In database management, sharding is one of the topics that developers can’t get a good grasp of unless you have implemented it yourself. Sharding is a database technique that splits large databases into smaller, more easily managed parts called shards. The data shards are faster as compared to the very large database. A shard is a small part of a whole. In practice, sharding means breaking a database into numerous much smaller databases that don’t share anything in common and can be spread across many servers.
Sharding is used mostly to refer to database partitioning that makes a large database faster and more manageable. Sharding is based on an idea that when the size of a database increases, the number of transactions per unit of time made on the same database increase linearly while the response time used to query the database increase exponentially.
Why should large database developers consider sharding?
The cost of creating a large database and maintaining it on one place increases exponentially. Reason being the database requires high end computers to work efficiently. When sharding is implemented, the data shards are distributed across a number of less expensive servers. These data shards also have little restrictions in hardware and software requirements. Data shards are cheap and easier to manage making the database more efficient almost in all ways.
In some scenarios, data sharding can be a series of complex processes.

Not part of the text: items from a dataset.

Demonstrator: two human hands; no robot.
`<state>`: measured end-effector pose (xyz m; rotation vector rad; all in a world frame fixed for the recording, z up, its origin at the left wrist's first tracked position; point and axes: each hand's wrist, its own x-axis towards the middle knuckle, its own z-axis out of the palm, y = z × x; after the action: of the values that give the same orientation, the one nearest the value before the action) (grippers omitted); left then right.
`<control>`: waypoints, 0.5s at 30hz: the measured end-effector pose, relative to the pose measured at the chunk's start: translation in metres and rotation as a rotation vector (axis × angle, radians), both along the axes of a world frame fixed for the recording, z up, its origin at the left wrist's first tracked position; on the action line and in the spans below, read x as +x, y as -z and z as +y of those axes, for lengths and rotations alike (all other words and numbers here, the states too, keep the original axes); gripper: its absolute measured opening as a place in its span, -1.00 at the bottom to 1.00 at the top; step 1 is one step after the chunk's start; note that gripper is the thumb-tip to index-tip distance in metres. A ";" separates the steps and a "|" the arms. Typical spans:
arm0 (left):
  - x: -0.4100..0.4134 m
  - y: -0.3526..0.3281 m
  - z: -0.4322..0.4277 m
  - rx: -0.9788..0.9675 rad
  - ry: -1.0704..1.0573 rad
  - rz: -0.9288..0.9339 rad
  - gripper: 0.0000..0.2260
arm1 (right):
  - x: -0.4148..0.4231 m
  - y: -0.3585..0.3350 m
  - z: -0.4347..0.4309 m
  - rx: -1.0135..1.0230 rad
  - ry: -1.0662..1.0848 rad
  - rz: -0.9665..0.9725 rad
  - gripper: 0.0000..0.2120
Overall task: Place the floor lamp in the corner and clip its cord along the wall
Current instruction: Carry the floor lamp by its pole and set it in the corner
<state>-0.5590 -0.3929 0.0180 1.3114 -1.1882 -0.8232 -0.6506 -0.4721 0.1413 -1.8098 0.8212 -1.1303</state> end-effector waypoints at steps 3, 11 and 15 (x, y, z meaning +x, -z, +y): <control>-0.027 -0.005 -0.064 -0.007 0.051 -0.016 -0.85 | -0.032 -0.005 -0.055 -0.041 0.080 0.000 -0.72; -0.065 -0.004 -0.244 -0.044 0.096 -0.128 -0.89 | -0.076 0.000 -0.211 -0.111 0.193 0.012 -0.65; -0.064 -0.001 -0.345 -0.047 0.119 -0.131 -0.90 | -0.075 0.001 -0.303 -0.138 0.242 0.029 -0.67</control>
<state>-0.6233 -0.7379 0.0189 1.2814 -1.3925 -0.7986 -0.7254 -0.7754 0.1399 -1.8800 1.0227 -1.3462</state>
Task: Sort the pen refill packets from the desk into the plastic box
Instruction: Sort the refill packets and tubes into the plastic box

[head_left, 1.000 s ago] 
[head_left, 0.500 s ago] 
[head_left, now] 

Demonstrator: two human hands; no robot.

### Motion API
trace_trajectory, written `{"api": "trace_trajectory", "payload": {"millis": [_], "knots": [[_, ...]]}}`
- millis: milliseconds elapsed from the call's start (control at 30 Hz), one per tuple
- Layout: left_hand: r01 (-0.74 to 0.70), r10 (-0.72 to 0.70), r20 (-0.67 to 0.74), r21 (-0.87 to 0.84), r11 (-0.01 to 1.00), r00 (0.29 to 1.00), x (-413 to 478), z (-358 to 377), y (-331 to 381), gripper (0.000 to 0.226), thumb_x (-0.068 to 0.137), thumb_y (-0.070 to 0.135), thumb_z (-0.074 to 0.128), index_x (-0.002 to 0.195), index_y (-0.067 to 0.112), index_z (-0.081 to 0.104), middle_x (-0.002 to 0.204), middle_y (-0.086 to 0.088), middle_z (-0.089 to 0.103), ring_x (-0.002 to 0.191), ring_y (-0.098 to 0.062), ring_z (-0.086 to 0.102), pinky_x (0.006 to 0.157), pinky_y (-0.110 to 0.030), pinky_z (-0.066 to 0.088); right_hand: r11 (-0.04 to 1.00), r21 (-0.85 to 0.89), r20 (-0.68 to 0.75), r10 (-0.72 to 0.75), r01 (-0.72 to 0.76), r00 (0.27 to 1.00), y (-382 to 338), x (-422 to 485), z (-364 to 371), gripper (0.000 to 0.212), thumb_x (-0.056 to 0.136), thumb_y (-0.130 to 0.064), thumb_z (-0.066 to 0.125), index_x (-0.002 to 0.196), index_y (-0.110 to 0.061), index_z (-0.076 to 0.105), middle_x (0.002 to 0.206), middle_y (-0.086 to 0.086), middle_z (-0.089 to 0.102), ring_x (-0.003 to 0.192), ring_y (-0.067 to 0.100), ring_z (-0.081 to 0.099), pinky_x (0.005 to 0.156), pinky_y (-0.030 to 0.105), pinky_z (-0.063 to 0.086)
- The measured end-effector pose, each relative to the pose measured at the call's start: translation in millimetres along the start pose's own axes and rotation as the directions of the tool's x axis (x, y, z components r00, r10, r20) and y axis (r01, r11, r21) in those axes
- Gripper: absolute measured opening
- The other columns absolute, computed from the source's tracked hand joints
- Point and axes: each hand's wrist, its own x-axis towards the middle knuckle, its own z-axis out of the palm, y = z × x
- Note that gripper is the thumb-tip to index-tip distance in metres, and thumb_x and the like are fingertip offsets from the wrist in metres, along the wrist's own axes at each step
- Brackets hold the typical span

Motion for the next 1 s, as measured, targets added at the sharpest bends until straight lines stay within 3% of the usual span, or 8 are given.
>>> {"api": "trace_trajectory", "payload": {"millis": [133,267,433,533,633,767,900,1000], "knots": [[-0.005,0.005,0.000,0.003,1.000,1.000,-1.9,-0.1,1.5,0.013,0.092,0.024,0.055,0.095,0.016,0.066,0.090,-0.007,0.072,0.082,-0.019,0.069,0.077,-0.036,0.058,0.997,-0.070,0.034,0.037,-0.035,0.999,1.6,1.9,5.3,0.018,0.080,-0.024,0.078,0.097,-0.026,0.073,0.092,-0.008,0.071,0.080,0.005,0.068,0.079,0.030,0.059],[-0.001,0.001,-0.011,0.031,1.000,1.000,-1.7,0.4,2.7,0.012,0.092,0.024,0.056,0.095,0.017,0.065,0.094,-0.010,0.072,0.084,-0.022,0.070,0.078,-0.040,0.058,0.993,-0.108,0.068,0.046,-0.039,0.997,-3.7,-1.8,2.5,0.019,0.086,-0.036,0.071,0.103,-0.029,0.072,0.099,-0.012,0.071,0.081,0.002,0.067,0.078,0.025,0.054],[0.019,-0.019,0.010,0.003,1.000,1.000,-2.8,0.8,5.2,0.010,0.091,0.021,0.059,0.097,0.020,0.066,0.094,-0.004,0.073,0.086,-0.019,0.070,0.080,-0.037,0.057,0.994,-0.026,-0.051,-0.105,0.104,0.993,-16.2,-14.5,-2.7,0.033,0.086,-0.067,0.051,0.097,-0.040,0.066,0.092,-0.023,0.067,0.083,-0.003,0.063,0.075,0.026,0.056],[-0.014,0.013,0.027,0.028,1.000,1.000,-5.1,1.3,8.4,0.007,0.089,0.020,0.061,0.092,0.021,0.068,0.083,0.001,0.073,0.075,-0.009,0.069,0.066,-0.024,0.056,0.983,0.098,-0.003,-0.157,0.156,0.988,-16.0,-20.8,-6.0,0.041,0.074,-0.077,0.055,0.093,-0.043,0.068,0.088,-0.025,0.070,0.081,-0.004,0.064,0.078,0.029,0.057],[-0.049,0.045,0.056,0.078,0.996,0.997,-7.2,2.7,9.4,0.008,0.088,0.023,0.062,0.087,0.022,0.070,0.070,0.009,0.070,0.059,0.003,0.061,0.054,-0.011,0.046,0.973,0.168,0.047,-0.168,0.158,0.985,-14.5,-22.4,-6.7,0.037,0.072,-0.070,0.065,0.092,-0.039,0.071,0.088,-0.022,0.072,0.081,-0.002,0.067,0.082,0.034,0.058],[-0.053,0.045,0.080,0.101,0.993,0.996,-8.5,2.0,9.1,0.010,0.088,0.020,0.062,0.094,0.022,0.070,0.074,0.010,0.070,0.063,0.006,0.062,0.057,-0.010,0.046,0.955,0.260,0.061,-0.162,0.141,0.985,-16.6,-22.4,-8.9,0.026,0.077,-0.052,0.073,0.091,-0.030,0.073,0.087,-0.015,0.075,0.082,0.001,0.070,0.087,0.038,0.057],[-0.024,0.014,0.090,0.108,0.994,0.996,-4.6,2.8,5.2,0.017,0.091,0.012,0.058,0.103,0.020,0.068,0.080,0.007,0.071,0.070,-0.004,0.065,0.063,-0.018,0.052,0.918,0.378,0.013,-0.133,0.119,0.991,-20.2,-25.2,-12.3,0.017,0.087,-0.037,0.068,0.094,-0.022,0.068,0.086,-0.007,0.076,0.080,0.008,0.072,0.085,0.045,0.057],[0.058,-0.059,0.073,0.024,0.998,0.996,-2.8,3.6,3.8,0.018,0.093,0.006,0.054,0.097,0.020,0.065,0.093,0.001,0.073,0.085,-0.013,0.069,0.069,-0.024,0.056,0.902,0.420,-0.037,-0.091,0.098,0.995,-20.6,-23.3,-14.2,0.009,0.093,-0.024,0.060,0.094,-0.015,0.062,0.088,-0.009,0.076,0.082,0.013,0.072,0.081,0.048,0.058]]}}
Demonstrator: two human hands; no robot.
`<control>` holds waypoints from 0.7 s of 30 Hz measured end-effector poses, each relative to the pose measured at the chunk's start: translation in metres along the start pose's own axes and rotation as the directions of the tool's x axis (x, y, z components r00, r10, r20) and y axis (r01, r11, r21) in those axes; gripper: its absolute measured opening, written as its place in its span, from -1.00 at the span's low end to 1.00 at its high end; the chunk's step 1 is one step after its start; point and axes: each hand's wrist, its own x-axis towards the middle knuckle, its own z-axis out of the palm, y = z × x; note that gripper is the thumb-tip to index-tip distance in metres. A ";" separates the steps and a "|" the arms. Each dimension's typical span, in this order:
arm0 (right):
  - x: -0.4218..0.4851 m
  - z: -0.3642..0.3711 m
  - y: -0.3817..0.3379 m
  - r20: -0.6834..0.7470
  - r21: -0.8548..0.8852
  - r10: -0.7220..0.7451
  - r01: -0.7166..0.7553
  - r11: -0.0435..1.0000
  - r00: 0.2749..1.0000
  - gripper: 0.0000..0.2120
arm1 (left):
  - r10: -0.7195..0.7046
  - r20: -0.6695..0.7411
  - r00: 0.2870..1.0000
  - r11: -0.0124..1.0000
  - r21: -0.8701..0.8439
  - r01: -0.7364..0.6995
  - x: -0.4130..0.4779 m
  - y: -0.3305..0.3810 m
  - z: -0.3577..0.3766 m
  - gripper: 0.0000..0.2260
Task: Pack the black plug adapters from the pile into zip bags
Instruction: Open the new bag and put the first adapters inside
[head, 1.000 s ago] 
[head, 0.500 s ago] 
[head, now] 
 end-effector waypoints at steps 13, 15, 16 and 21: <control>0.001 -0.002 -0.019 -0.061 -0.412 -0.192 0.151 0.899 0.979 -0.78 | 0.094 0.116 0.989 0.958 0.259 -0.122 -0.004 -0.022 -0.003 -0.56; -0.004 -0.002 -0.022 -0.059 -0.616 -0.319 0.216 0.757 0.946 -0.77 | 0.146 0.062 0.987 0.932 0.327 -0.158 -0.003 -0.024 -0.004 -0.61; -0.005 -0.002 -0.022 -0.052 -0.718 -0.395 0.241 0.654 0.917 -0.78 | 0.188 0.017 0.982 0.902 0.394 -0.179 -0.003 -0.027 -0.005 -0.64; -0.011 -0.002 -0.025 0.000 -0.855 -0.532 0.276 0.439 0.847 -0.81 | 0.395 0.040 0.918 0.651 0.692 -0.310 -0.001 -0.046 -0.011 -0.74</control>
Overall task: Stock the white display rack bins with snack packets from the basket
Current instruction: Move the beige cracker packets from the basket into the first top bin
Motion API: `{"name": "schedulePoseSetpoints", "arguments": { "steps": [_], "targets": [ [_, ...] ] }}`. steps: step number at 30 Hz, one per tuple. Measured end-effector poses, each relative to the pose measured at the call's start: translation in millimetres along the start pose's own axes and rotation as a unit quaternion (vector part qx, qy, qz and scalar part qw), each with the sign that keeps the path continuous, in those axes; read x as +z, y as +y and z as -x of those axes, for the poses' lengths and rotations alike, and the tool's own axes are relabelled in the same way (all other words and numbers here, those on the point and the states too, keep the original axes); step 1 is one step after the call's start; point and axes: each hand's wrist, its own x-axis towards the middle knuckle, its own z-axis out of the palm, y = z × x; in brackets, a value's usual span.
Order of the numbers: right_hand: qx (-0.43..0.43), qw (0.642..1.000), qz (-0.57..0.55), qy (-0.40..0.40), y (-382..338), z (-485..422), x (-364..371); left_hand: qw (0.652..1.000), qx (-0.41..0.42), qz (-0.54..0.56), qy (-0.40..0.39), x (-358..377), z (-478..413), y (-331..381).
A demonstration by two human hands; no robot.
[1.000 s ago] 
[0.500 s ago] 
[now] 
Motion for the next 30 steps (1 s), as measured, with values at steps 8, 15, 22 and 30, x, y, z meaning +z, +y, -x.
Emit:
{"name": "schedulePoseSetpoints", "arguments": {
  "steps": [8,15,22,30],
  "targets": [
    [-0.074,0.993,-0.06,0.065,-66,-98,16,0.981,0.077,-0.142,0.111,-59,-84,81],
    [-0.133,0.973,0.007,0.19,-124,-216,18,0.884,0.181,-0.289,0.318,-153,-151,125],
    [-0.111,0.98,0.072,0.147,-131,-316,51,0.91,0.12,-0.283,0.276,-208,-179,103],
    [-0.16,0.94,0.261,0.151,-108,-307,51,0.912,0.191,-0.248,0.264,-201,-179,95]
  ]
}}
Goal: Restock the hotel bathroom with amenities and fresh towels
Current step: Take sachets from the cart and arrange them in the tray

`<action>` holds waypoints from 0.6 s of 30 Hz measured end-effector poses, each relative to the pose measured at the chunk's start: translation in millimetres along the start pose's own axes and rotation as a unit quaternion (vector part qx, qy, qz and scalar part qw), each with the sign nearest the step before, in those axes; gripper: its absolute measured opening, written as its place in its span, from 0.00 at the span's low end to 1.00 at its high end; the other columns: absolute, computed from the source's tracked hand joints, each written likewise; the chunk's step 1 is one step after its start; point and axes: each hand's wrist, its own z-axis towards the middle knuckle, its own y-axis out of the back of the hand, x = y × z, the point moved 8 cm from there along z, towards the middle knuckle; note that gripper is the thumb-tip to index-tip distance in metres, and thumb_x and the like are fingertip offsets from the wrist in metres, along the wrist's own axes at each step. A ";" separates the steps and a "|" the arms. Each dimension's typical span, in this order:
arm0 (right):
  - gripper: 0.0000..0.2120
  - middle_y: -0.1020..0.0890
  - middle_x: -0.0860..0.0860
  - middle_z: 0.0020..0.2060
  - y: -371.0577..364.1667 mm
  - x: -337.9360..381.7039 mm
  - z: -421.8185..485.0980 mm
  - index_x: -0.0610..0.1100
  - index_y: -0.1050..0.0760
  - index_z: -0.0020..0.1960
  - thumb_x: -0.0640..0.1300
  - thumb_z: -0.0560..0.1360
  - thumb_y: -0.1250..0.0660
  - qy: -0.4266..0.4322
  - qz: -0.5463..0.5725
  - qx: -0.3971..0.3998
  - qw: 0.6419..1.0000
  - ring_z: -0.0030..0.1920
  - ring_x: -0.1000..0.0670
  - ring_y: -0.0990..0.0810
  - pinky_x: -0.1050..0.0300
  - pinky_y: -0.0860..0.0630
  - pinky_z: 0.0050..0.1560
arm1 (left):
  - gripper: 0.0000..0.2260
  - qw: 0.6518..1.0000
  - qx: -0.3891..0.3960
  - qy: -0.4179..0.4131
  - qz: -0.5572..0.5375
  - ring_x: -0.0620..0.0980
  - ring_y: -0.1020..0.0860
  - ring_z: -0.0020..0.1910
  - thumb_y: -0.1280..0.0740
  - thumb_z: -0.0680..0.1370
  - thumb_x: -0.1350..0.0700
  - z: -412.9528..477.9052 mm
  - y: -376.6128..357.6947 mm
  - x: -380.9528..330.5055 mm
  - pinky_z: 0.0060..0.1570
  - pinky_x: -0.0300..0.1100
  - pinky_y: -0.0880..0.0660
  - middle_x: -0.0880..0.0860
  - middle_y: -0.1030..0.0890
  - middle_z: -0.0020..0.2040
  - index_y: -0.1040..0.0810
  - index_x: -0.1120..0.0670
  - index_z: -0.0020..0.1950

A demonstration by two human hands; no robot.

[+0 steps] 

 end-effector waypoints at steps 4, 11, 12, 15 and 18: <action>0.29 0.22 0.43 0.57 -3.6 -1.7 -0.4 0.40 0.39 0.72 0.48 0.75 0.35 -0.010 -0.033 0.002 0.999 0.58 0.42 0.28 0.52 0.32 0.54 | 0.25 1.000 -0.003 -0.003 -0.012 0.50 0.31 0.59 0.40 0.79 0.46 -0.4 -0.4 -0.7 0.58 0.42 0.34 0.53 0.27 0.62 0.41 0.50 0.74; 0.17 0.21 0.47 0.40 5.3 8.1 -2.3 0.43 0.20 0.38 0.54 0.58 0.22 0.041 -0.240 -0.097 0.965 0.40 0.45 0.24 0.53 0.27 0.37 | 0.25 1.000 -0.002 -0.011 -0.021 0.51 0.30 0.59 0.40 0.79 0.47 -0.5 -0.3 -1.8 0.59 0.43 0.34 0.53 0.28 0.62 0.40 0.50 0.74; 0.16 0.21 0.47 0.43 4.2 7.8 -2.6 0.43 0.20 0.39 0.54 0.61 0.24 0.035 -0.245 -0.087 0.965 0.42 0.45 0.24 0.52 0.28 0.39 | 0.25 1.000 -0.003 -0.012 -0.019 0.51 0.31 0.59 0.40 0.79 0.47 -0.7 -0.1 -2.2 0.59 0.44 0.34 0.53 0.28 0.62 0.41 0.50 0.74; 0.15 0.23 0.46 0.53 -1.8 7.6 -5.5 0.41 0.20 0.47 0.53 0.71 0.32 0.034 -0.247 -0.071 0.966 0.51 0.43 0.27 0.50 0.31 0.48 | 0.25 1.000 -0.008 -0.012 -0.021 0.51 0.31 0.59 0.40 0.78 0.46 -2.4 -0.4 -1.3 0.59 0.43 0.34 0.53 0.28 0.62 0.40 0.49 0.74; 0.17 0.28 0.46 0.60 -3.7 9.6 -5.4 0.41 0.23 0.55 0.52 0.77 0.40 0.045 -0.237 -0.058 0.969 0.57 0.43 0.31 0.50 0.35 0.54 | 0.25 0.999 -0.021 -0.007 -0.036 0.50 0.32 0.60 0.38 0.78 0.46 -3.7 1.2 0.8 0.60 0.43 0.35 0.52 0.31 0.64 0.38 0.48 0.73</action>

For example, sharding a database that has less structured data can be very complex. The resulting data shards become difficult to maintain decreasing the efficiency of such a database.
Benefits of sharding
Several reasons make sharding important, some which have been mentioned earlier. Let’s take a better look:
- Increases search performance – In a sharded database, rows of the database are held separately meaning it has smaller index sizes which results in faster and more improved search capabilities.
- Database reliability – The fundamental goal of sharding is reliability. Data on multiple servers results to high availability instead of depending on one server which can be prone to server downtime.
- Speed – Sharding enables a person to enjoy the computing power of more than one server at a time. This results to improved performance and overall speed enhancement.
- Harmonization – Managing data scattered and stored across different serves is more efficient as compared to managing one very large database.
Sharding might not make a lot of sense in every case but if a data model fits a sharding model, it provides a lot of gains.